The 39,034,471 Shares accepted for payment pursuant to
the Offer on September 7, 1995 represent approximately 25
percent of the Company's issued and outstanding Shares.
A copy of such press release is attached hereto as
Exhibit (g)(1) and incorporated herein by reference.
ITEM 11. MATERIAL TO BE FILED AS EXHIBITS.
(g)(1) Text of the Press Release issued by Parent on
September 7, 1995.
SIGNATURE
After due inquiry and to the best of its knowledge
and belief, the undersigned certifies that the
information set forth in this statement is true, complete
and correct.
Dated: September 7, 1995 UNION PACIFIC CORPORATION
By: /s/ Carl W. von Bernuth
Name: Carl W. von Bernuth
Title: Senior Vice President
and General Counsel
SIGNATURE
After due inquiry and to the best of its knowledge
and belief, the undersigned certifies that the
information set forth in this statement is true, complete
and correct.
Dated: September 7, 1995 UP ACQUISITION CORPORATION
By: /s/ Carl W. von Bernuth
Name: Carl W. von Bernuth
Title: Vice President and
Assistant Secretary
SIGNATURE
After due inquiry and to the best of its knowledge
and belief, the undersigned certifies that the
information set forth in this statement is true, complete
and correct.
Dated: September 7, 1995 UNION PACIFIC RAILROAD
COMPANY
By: /s/ Carl W. von Bernuth
Name: Carl W. von Bernuth
Title: Senior Vice President
and General Counsel
EXHIBIT INDEX
Exhibit Description
(g)(1) Text of the Press Release issued by Parent on
September 7, 1995.
[Union Pacific Corporation Logo] News Release
Contact: 610-861-3388
Harvey S. Turner
Director - Public Relations
Martin Tower
Eighth and Eaton Avenues
Bethlehem, PA 18018
FOR IMMEDIATE RELEASE
BETHLEHEM, PA, SEPTEMBER 7 Union Pacific Corporation
(NYSE: UNP) announced today that its wholly owned
subsidiary, UP Acquisition Corporation, had completed its
cash tender offer for up to 39,034,471 common shares of
Southern Pacific Rail Corporation (NYSE: RSP) at a price of
$25.00 per share.
Union Pacific stated that, based upon a
preliminary count, a total of 103,541,906 shares (including
30,132,006 shares subject to guarantees of delivery) had
been tendered pursuant to the offer which expired at
midnight New York time on Wednesday, September 6, 1995. In
accordance with the terms of its tender offer, Union Pacific
will purchase 39.03 million shares on a pro rata basis.
Based on this preliminary share count, and assuming delivery
of all shares tendered pursuant to notices of guaranteed
delivery, Union Pacific will purchase from each tendering
shareholder approximately 38 percent of all shares validly
tendered by such shareholder with adjustments to avoid the
purchase of fractional shares.
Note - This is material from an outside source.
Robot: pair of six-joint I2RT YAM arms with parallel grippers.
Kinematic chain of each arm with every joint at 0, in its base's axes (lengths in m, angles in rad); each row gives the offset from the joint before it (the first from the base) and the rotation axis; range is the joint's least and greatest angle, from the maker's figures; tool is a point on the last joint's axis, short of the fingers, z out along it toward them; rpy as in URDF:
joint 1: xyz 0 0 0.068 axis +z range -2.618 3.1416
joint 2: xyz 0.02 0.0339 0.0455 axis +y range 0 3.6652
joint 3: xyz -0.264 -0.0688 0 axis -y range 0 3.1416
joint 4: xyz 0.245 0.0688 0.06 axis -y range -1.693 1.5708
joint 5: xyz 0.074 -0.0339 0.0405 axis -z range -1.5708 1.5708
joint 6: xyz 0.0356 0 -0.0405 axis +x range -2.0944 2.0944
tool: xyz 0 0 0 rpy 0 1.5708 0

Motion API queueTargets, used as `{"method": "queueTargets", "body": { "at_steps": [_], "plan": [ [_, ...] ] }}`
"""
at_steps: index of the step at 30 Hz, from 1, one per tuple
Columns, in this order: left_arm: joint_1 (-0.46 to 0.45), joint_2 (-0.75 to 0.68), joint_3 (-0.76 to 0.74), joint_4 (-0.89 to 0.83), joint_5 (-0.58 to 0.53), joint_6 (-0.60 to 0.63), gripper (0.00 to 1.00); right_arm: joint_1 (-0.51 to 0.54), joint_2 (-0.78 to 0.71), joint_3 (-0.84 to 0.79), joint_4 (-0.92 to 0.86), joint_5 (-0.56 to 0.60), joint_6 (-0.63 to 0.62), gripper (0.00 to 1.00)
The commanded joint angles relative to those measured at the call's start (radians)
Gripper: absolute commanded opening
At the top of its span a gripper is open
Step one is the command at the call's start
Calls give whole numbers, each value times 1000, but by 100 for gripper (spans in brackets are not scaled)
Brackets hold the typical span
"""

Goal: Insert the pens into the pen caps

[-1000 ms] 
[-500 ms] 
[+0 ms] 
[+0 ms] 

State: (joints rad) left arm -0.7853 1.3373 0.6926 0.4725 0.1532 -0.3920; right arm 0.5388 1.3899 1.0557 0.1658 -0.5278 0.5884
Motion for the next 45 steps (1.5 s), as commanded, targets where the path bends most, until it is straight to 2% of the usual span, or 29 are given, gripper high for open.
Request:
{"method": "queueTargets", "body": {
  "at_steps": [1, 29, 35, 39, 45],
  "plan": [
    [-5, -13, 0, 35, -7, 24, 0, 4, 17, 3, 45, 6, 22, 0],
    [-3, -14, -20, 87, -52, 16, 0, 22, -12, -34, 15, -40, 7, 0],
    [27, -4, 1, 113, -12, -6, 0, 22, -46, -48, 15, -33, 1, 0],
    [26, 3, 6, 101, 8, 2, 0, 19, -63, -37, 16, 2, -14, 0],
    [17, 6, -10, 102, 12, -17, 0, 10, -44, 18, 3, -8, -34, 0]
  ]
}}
Union Pacific expects to
announce the final proration results and to commence paying
for accepted shares by Friday, September 15, 1995. After
purchasing the 39.03 million shares, Union Pacific will hold
approximately 25 percent of Southern Pacific's outstanding
common shares.
As announced on August 3, 1995, Union Pacific and
Southern Pacific signed a definitive merger agreement
providing for the merger of the two companies in a two-step
transaction. The shares purchased in the first-step tender
offer will be held in a voting trust. Following the
satisfaction of certain conditions, including approval by
the Interstate Commerce Commission (ICC) and by the
shareholders of Southern Pacific, Southern Pacific will be
merged with Union Pacific Railroad Company, a wholly owned
subsidiary of Union Pacific. In the merger, each share of
Southern Pacific stock will be converted at the holder's
election, subject to proration, into the right to receive
$25.00 in cash, 0.4065 shares of Union Pacific common stock
or a combination of cash and stock. As a result of the
transaction, 60 percent of Southern Pacific's shares will be
converted into Union Pacific common stock and the remaining
40 percent into cash, including the shares acquired in the
tender offer. The two companies expect to file an
application for approval of the transaction with the ICC
prior to December 1.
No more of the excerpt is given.